Zhang F, Chen Z J, Ali S, Yang N, Fu S L, Zhang Y K. Multi-class detection of cherry tomatoes using improved YOLOv4-Tiny. Int J Agric & Biol Eng, 2023; 16(2): 225–231. DOI: 10.25165/j.ijabe.20231602.7744
Citation: Zhang F, Chen Z J, Ali S, Yang N, Fu S L, Zhang Y K. Multi-class detection of cherry tomatoes using improved YOLOv4-Tiny. Int J Agric & Biol Eng, 2023; 16(2): 225–231. DOI: 10.25165/j.ijabe.20231602.7744

Multi-class detection of cherry tomatoes using improved YOLOv4-Tiny

  • The rapid and accurate detection of cherry tomatoes is of great significance to realizing automatic picking by robots. However, so far, cherry tomatoes are detected as only one class for picking. Fruits occluded by branches or leaves are detected as pickable objects, which may cause damage to the plant or robot end-effector during picking.
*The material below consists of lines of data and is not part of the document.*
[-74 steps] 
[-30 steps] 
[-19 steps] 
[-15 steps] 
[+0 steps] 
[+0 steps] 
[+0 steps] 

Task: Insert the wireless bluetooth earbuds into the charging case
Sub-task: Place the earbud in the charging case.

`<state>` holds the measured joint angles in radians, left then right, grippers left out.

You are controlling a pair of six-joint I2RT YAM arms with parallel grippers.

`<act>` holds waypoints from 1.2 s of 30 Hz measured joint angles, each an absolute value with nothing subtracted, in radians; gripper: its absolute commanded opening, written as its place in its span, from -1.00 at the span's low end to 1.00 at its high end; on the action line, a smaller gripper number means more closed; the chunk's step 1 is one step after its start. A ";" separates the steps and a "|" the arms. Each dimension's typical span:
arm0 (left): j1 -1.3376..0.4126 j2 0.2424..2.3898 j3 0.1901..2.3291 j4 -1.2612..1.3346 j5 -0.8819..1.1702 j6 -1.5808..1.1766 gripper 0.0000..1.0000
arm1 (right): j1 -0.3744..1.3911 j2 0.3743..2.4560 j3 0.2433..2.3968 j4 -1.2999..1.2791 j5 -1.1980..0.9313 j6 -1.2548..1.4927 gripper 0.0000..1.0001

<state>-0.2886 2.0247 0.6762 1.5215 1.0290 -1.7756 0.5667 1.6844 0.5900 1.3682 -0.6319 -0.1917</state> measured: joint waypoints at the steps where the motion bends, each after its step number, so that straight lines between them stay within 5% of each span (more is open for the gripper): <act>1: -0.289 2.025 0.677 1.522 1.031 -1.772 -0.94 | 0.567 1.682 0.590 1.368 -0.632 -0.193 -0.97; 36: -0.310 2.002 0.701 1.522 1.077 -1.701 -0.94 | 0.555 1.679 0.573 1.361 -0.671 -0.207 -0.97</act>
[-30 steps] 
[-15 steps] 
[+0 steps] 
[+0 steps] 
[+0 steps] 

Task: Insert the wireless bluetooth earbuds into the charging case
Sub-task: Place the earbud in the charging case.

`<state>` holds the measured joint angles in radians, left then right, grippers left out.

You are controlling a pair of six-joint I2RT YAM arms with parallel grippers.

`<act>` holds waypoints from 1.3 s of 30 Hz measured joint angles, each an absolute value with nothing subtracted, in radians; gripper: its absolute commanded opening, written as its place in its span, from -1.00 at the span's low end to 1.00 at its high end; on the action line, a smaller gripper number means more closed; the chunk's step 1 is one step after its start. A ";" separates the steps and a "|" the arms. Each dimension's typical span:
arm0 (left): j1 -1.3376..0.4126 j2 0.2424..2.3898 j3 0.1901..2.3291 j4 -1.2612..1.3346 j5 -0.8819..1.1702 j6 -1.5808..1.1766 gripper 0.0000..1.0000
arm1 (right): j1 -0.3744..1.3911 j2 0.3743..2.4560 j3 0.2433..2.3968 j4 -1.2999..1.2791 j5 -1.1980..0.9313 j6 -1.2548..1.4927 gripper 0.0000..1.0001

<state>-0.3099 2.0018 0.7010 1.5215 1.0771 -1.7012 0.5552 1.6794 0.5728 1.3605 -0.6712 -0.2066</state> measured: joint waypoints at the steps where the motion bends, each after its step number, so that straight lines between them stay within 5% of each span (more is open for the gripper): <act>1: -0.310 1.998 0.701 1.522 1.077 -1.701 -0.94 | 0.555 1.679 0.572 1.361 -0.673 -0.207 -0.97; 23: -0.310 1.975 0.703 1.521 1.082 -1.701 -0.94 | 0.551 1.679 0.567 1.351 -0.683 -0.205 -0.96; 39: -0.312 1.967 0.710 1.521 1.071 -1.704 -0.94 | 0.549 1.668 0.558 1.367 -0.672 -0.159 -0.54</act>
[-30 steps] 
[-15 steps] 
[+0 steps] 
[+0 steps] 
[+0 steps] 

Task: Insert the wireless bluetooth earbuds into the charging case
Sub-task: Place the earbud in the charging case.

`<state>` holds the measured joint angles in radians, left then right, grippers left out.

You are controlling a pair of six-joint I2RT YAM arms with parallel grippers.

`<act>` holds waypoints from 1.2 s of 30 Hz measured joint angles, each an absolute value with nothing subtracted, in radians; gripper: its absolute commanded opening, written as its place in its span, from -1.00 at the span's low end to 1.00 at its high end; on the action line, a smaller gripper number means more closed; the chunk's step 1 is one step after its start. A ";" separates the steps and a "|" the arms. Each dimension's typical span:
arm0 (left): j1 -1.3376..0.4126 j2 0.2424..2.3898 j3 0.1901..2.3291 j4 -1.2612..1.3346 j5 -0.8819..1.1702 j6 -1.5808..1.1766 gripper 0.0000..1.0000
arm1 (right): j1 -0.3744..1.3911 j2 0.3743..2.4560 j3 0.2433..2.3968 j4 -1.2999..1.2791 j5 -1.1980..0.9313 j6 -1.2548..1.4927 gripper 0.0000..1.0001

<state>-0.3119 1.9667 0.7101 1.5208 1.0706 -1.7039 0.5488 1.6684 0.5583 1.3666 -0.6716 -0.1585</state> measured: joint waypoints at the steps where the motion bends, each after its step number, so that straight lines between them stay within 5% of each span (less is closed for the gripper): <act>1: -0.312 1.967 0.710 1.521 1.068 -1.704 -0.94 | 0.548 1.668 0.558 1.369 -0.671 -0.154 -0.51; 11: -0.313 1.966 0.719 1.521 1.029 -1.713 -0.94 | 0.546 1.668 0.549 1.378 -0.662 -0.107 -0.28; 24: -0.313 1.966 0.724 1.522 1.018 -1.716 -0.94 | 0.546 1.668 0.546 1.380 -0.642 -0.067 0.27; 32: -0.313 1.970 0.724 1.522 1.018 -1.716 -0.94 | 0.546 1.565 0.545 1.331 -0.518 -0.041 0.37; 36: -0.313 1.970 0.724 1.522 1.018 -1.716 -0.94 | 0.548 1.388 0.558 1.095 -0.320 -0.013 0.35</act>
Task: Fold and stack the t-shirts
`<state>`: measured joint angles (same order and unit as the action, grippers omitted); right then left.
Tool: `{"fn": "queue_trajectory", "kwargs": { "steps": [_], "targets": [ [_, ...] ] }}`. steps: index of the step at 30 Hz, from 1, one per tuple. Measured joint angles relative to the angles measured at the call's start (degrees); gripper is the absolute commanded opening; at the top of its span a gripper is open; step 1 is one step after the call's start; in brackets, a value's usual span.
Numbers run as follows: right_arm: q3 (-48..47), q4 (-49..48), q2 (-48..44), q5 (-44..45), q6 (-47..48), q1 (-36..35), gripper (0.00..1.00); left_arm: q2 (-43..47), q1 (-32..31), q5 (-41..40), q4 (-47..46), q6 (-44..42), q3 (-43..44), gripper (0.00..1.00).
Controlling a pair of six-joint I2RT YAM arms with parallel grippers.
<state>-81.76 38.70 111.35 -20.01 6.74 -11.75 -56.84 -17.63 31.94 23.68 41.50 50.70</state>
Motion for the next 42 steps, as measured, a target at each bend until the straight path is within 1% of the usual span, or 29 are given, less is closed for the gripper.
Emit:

This study proposed the Feature Enhancement Network Block (FENB) based on YOLOv4-Tiny to solve the above problem. Firstly, according to the distribution characteristics and picking strategies of cherry tomatoes, cherry tomatoes were divided into four classes in the nighttime, and daytime included not occluded, occluded by branches, occluded by fruits, and occluded by leaves. Secondly, the CSPNet structure with the hybrid attention mechanism was used to design the FENB, which pays more attention to the effective features of different classes of cherry tomatoes while retaining the original features. Finally, the Feature Enhancement Network (FEN) was constructed based on the FENB to enhance the feature extraction ability and improve the detection accuracy of YOLOv4-Tiny. The experimental results show that under the confidence of 0.5, average precision (AP) of non-occluded, branch-occluded, fruit-occluded, and leaf-occluded fruit over the day test images were 95.86%, 92.59%, 89.66%, and 84.99%, respectively, which were 98.43%, 95.62%, 95.50%, and 89.33% on the night test images, respectively. The mean Average Precision (mAP) of four classes over the night test set was higher (94.72%) than that of the day (90.78%), which were both better than YOLOv4 and YOLOv4-Tiny. It cost 32.22 ms to process a 416×416 image on the GPU. The model size was 39.34 MB. Therefore, the proposed model can provide a practical and feasible method for the multi-class detection of cherry tomatoes.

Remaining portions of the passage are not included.